Sedgwick is a company dedicated to supporting individuals facing unexpected challenges, and they are seeking a Senior Engineer for LLMOps & MLOps. This role involves owning the production lifecycle of AI initiatives by building automated infrastructure that connects legacy data systems with modern cloud AI services.
Responsibilities:
- Multi-Cloud Pipeline Execution: Build and maintain automated CI/CD and CT (Continuous Training) pipelines across AWS (SageMaker/Bedrock) and Azure (AI Studio)

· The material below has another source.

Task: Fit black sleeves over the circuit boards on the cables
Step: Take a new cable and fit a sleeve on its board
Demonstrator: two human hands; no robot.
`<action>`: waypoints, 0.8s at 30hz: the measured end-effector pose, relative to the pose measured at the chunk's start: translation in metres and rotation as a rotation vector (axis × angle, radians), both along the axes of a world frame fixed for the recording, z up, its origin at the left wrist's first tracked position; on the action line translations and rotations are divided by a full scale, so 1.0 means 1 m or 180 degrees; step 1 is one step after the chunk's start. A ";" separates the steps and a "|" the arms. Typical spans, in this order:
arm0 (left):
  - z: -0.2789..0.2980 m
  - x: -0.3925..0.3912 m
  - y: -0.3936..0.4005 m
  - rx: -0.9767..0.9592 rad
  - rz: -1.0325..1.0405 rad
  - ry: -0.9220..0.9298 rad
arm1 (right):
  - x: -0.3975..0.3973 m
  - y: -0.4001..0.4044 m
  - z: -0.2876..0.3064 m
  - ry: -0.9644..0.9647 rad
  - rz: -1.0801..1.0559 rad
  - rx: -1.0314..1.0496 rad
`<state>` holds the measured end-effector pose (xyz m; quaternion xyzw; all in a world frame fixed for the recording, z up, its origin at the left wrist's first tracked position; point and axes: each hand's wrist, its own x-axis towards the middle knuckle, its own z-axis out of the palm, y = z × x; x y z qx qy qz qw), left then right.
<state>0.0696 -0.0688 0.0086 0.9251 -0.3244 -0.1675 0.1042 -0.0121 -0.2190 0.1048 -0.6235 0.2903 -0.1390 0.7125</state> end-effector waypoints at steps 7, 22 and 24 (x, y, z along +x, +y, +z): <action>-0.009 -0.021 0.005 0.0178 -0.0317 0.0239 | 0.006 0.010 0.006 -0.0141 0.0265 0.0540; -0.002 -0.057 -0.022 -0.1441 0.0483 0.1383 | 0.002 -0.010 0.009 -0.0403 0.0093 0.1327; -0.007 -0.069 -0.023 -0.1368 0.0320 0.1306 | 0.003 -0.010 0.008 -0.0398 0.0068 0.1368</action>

- LLMOps Framework Implementation: Design and execute the infrastructure for Retrieval-Augmented Generation (RAG), including vector database management (OpenSearch, Pinecone, or Azure AI Search) and semantic index optimization
- Legacy Data Connectivity: Build the engineering "pipes" to securely ingest and move data from legacy systems (Mainframes, SQL Server, on-prem DBs) into cloud-native MLOps workflows
- Automated Model Evaluation: Implement systemized frameworks for LLM evaluation (LLM-as-a-judge, ROUGE, METEOR) and traditional ML validation to ensure performance before deployment
- Observability & Monitoring: Deploy real-time monitoring for model drift, hallucination detection, latency, and token consumption to manage both quality and cost
- Infrastructure as Code (IaC): Manage all AI resources using Terraform or CloudFormation, ensuring the cloud posture is reproducible, secure, and follows a "Privacy by Design" mandate
- Advanced Analytics Integration: Partner with teams using platforms like Palantir, Databricks, or Snowflake to ensure a high-fidelity data flow between analytical ontologies and production models
- IT & Security Diplomacy: Work directly with central IT and Security to navigate IAM roles, VPC peering, and firewall configurations, clearing the path for rapid transformation
- Scalable Inference Engineering: Optimize model serving endpoints for high-throughput and low-latency, utilizing containerization (Docker/Kubernetes) and serverless architectures where appropriate
- Prompt & Model Versioning: Establish rigorous version control for prompts (PromptOps), model weights, and data snapshots to ensure 100% auditability and rollback capability
- Data Science Engineering: Support the data science lifecycle by automating feature stores, feature engineering pipelines, and the transition of experimental notebooks into hardened production microservices
- Security & Compliance Hardening: Implement automated scanning and guardrails (e.g., Bedrock Guardrails or Azure Content Safety) to prevent prompt injection and data leakage
Requirements:
- Bachelor's degree in Computer Science or a related field required
- Master's degree in a quantitative discipline highly desirable
- 6+ years of engineering experience, with a minimum of 3 years strictly focused on MLOps or LLMOps in a production environment
- Deep, hands-on proficiency in both AWS and Azure ecosystems
- Ability to configure Bedrock and Azure OpenAI services, including private networking and endpoint security, on day one
- Expert Python, SQL, and PySpark
- Extensive experience with containerization (Docker, Kubernetes) and orchestration tools (Airflow, Kubeflow, or Step Functions)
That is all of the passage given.